There’s no such thing as “music designed to be played on earbuds”. The novel look at the midrange scoop vs. hump throughout history is the fun and interesting angle in this post. I’m just saying that the anecdotal stuff you pulled together to contextualize it undercut the value of that angle.
It’s hidden in academic language, but the criticism of Gaga and the exaltation of Miles and Louis is in there. It’s not something I’m reading in. You’re not comparing any of our beloved jazz players to salt water taffy or whatever rotted your teeth out back then. The terms “juvenile” and “junk food” are pinned on the likes of Madonna, while language like “extremely sensitive” and “even in all frequencies, much as you would hear it live” is reserved for Kind Of Blue.
And yes, I still haven’t forgiven you for mistaking Pompaloose for being superior to Beyoncé. I think you need new speakers to go with your new D’Angelo album. =P
Fine

[…] getting a lot of generous and smart comments on my initial post about compression and mid scooping I decided to take another crack at it. The basic fact, described here, is that modern […]

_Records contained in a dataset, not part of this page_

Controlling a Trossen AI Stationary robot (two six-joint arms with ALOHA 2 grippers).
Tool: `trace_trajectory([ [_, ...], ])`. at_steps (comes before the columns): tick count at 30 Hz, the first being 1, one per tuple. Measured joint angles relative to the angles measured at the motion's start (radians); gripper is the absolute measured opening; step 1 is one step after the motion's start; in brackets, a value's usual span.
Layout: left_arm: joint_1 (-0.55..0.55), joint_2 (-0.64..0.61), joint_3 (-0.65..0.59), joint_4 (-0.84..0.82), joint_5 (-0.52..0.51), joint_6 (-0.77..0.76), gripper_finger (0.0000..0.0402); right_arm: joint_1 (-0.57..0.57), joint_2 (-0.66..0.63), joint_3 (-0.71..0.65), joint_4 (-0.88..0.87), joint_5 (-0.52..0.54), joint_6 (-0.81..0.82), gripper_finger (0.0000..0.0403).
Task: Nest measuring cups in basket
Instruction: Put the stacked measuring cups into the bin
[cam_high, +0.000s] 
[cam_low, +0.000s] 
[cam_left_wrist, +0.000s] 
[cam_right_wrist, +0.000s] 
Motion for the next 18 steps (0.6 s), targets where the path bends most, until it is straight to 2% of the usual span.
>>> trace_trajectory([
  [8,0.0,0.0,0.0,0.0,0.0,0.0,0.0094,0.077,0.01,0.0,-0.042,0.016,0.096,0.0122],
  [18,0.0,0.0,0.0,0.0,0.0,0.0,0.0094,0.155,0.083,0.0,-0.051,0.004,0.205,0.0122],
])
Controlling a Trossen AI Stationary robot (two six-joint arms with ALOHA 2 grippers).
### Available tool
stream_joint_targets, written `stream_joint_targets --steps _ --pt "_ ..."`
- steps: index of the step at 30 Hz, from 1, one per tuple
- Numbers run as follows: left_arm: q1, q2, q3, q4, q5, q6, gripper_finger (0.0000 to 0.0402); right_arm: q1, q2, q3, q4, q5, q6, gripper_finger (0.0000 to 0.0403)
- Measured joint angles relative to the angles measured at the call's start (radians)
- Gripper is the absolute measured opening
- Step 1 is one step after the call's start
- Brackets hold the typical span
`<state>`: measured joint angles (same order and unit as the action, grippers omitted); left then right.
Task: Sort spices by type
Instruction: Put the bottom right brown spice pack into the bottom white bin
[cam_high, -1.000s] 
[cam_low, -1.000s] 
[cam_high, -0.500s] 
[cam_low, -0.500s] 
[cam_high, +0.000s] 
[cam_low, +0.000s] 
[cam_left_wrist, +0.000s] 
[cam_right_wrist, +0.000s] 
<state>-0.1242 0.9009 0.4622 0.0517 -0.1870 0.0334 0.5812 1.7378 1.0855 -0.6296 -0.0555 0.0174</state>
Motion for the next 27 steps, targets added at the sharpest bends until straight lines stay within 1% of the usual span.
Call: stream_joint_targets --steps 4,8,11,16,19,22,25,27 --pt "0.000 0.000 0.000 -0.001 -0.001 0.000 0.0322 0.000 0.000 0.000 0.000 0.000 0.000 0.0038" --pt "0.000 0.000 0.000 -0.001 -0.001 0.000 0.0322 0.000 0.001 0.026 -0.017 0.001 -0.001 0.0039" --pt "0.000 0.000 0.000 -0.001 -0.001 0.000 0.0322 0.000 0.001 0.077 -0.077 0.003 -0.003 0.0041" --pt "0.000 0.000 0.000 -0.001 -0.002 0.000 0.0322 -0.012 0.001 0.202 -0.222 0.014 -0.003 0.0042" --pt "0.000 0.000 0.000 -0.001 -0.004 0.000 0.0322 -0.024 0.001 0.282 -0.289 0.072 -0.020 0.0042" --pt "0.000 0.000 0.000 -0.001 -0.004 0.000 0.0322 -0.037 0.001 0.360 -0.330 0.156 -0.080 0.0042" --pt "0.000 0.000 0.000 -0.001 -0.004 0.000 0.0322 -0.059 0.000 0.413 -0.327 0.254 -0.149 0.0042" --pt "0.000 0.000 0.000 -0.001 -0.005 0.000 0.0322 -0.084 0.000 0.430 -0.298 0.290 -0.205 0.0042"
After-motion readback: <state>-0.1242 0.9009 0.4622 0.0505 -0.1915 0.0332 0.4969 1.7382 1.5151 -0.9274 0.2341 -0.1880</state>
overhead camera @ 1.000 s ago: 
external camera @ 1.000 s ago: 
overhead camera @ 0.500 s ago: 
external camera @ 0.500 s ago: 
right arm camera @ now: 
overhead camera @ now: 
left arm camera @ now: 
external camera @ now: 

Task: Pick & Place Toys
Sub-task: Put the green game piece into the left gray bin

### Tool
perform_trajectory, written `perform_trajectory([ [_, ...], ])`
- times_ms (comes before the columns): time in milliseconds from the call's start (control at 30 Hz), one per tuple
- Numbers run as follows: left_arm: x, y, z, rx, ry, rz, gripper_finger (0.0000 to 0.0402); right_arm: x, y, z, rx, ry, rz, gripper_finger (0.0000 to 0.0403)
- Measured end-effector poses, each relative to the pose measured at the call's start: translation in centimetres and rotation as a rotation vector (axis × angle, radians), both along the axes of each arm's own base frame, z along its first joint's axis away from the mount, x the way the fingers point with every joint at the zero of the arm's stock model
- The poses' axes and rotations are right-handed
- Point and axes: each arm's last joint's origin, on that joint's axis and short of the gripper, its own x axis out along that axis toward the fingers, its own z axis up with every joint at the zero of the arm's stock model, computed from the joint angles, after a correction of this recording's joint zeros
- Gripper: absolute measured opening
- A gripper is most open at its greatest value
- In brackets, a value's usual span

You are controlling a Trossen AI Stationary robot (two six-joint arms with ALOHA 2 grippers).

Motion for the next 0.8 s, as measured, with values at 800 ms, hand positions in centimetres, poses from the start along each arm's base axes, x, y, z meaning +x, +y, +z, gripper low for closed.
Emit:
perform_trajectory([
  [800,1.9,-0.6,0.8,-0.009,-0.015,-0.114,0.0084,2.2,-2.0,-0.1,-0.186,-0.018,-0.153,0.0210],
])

I believe that when Fraunhoffer originally developed the mp3 codec, they worked under the premise that we are most sensitive to the midrange, least sensitive to treble above 16 Hhz, and deep bass below 60 Hz. Mp3 compression does the exact opposite of what this article speculates, it preserves the midrange and cuts treble and bass with filters. The higher the bitrate the higher the low-pass cutoff is (192 kbs usually cut it off at 20 kHz).
The article’s discussion of the mp3 format should be simply deleted for being incorrect.